Women with disabilities have always been considered as direct or indirect beneficiaries in Pakistan and never been engaged as leaders. The significant human rights-based approach has a great deal to say about disability inequalities. Disability Movement begins with the recognition that each of us views societal concepts and institutions from a different lens depending on our consciousness and place in society. The lack of understanding of rights of persons with disabilities as human rights is reflected in the fact that few governments are committed in domestic and foreign policy, to persons with disabilities equality as basic human right.
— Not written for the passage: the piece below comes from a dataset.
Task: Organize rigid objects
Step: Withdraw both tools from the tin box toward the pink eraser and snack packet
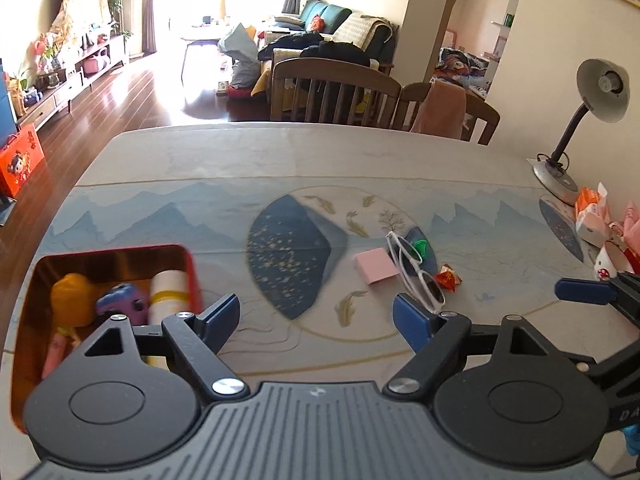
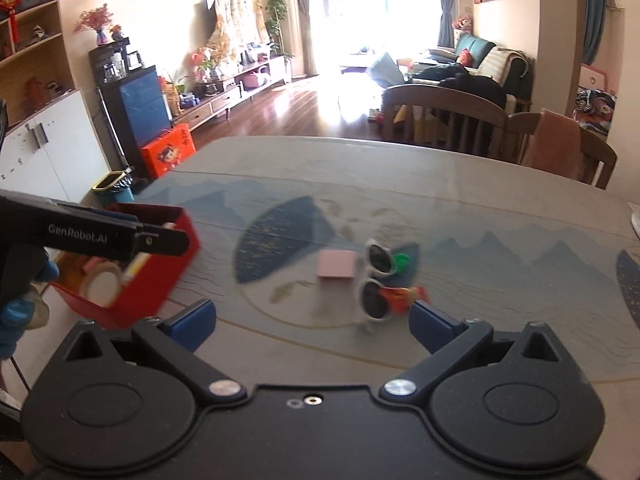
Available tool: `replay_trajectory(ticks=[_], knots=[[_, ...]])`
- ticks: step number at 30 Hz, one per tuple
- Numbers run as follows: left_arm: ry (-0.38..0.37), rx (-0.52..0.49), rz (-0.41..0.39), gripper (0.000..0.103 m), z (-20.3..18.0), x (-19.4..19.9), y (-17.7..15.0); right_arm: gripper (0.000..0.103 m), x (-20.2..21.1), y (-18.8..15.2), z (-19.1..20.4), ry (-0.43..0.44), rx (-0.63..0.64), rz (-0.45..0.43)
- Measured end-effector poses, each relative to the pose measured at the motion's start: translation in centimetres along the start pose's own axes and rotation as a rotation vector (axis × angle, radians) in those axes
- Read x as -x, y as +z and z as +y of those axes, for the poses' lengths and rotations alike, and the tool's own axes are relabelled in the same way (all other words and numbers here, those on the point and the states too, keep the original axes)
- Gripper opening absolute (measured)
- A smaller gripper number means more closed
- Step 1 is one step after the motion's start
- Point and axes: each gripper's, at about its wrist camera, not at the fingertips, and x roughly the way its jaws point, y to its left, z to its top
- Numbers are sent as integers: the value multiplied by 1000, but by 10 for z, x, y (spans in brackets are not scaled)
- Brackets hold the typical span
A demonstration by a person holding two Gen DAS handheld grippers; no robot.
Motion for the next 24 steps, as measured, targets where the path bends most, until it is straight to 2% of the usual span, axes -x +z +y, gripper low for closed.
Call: replay_trajectory(ticks=[10, 19, 24], knots=[[73, 19, 49, 84, -39, -54, 13, 103, -11, -4, -57, -54, 16, 21], [107, 6, 87, 84, -61, -99, 22, 99, -36, -1, -90, -90, 20, 49], [123, -19, 124, 84, -72, -126, 24, 96, -54, 0, -97, -79, 37, 73]])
Among non-governmental human rights organizations persons with disabilities are rarely a priority and even disabled people’s organizations have seen women with disabilities not as separate area to focus. This separation of persons with disabilities rights from human rights has perpetuated the secondary status of persons with disabilities specially women with disabilities and highlights the importance of recognizing specific women’s human rights concerns. The existing policies overlooked the issues of violation and its link between barriers faced by women with disabilities in everyday life.
The emerging concept of leadership role of women with disabilities and obliging all stakeholders is the key to diverse their focus on women’s empowerment and leadership rather than undermining them as only beneficiaries, which lay the foundations for future research to address these issues.